Mais reprenons depuis le début, c’est-à-dire en 1878 quand le virus apparait pour la première fois en Italie. S’ensuivent des épidémies dévastatrices dans les premiers élevages de volailles au lendemain de la première guerre mondiale dans de nombreux pays, y compris les USA et l’ouest de l’Europe. Des épidémies sont ensuite régulièrement recensées dans le monde jusqu’à l’apparition en 1997 d’une souche du virus H5N1 en Asie où il a tué 6 personnes. De 1997 à 2005, le H5N1 n’a presque uniquement infecté que des oiseaux (volailles essentiellement) en restant confiné à l’Asie du Sud-Est. Mais à partir de 2005 il s’est propagé en Russie puis en Europe et en Afrique.

Depuis 2014, pas un automne sans grippe aviaire : H5N1 et H5N2 ont été détectés dans des élevages en Dordogne en novembre 2015 ; H5N8 sur des oiseaux appelants captifs issus d’élevage dans le Pas-de-Calais en 2017 ; H5N6 et H5N8, en 2017-18, concernaient à 88,9 % des élevages.

Le passage du virus des oiseaux sauvages aux volailles d’élevage est avéré. C’est ce qui ressort des études successives de l’ANSES depuis des années :

1ère partie https://anses.hal.science/anses-03674371

2ème partie https://www.anses.fr/fr/system/files/SABA2021SA0022-1.pdf

3ème partie https://www.anses.fr/en/system/files/SABA2021SA0022-2.pdf

Et de la réponse de l’ANSES au DG de la LPO en avril 2022 ci-jointe.

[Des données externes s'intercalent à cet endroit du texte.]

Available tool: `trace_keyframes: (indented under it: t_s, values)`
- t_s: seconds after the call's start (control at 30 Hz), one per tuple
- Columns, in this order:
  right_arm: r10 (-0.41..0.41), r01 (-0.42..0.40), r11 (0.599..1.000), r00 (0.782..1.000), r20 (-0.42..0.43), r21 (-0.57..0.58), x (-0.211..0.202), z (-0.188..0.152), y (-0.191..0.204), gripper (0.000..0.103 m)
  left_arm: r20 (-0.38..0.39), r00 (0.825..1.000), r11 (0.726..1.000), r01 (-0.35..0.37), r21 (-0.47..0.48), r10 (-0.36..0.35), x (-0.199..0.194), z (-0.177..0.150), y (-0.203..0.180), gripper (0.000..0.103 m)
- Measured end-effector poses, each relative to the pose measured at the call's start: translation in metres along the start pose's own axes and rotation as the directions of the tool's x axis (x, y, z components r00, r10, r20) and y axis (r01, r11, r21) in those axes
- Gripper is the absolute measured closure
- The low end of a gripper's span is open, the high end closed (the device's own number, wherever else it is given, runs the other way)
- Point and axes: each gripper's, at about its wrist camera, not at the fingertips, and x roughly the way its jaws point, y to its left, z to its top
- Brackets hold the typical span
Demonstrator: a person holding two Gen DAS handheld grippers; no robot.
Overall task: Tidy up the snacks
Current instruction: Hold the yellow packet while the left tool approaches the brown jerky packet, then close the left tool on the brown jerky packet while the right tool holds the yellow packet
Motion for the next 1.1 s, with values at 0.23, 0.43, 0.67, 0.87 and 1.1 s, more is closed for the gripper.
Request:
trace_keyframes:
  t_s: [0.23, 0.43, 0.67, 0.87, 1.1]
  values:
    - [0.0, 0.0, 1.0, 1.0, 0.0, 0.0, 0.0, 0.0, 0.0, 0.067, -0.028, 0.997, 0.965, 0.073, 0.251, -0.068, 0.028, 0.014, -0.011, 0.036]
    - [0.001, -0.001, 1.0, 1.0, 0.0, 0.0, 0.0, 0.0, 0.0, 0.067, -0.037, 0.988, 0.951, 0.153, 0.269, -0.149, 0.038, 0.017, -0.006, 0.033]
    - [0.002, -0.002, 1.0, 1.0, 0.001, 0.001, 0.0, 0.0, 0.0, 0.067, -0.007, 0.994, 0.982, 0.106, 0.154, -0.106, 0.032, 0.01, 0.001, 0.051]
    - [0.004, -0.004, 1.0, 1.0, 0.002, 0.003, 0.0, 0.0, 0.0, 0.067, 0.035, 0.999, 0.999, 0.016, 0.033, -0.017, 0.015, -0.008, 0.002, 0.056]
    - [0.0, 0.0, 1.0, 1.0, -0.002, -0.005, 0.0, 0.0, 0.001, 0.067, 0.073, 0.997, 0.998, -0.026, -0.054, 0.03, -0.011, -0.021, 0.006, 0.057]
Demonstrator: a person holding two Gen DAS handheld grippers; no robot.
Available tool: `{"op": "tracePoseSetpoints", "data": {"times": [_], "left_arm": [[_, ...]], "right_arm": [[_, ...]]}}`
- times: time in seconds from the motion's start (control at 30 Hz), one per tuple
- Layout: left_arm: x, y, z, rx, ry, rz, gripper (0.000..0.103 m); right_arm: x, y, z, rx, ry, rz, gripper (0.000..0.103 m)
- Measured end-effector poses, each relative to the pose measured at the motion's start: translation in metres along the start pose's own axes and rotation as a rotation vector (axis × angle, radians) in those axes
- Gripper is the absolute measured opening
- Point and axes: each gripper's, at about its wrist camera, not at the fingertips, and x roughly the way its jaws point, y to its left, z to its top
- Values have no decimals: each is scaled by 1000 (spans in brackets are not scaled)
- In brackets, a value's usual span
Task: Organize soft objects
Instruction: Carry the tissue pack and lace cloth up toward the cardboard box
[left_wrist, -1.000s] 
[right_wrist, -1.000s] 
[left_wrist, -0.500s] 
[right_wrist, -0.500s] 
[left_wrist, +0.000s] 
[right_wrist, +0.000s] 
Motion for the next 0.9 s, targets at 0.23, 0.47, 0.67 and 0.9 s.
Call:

Mais pas que mon canard ! « Pas que » car les modes de production intensifs et les échanges commerciaux notamment depuis l’Asie portent une lourde responsabilité dans le développement de l’épidémie https://bookvillage.app/produit-grippe-aviaire-%3A-ce-qu%27il-faut-savoir-%3A-les-toutes-derni%C3%A8res-infos-9782603014646-481390 . Et que l’avifaune sauvage semble bien être une des premières victimes plutôt que d’en porter la responsabilité, comme le dénonce la LPO chaque année, et en particulier en 2022 où l’épidémie a décimé la colonie de Fous de Bassan de la Réserve naturelle des Sept Iles : https://www.lpo.fr/qui-sommes-nous/toutes-nos-actualites/articles/actus-2022/grippe-aviaire-le-point-sur-la-situation-en-france

Et jusqu’aux Vautours fauves également victimes d’une forme du virus non identifié dans les élevages français. Un cadeau des élevages espagnols ? https://www.journaldemillau.fr/2022/08/06/grippe-aviaire-la-reproduction-des-vautours-fauves-bat-de-laile-11277675.php ce qui est difficilement compréhensible s’agissant de « culs de sacs épidémiologiques » (« Toi-même ! » réplique le vautour fauve).

Le Directeur de l’ANSES lui-même nous expliquait que la densité des élevages et des canards dans les élevages était telle dans le Sud-Ouest, que le virus n’a pas besoin de porteur : il se propage par voie aérienne, par aérosol. Et surtout par l’entremise des transports des spécimens associés aux différents ateliers de production (un canard est transféré à chaque étape de sa vie : élevage du caneton, élevage de l’adulte, gavage, abattage, découpe, transformation). Ce sont souvent des systèmes où les éleveurs sont « prestataires de service » pour les entreprises de transformation, qui sont décisionnaires sur les pratiques d’élevage.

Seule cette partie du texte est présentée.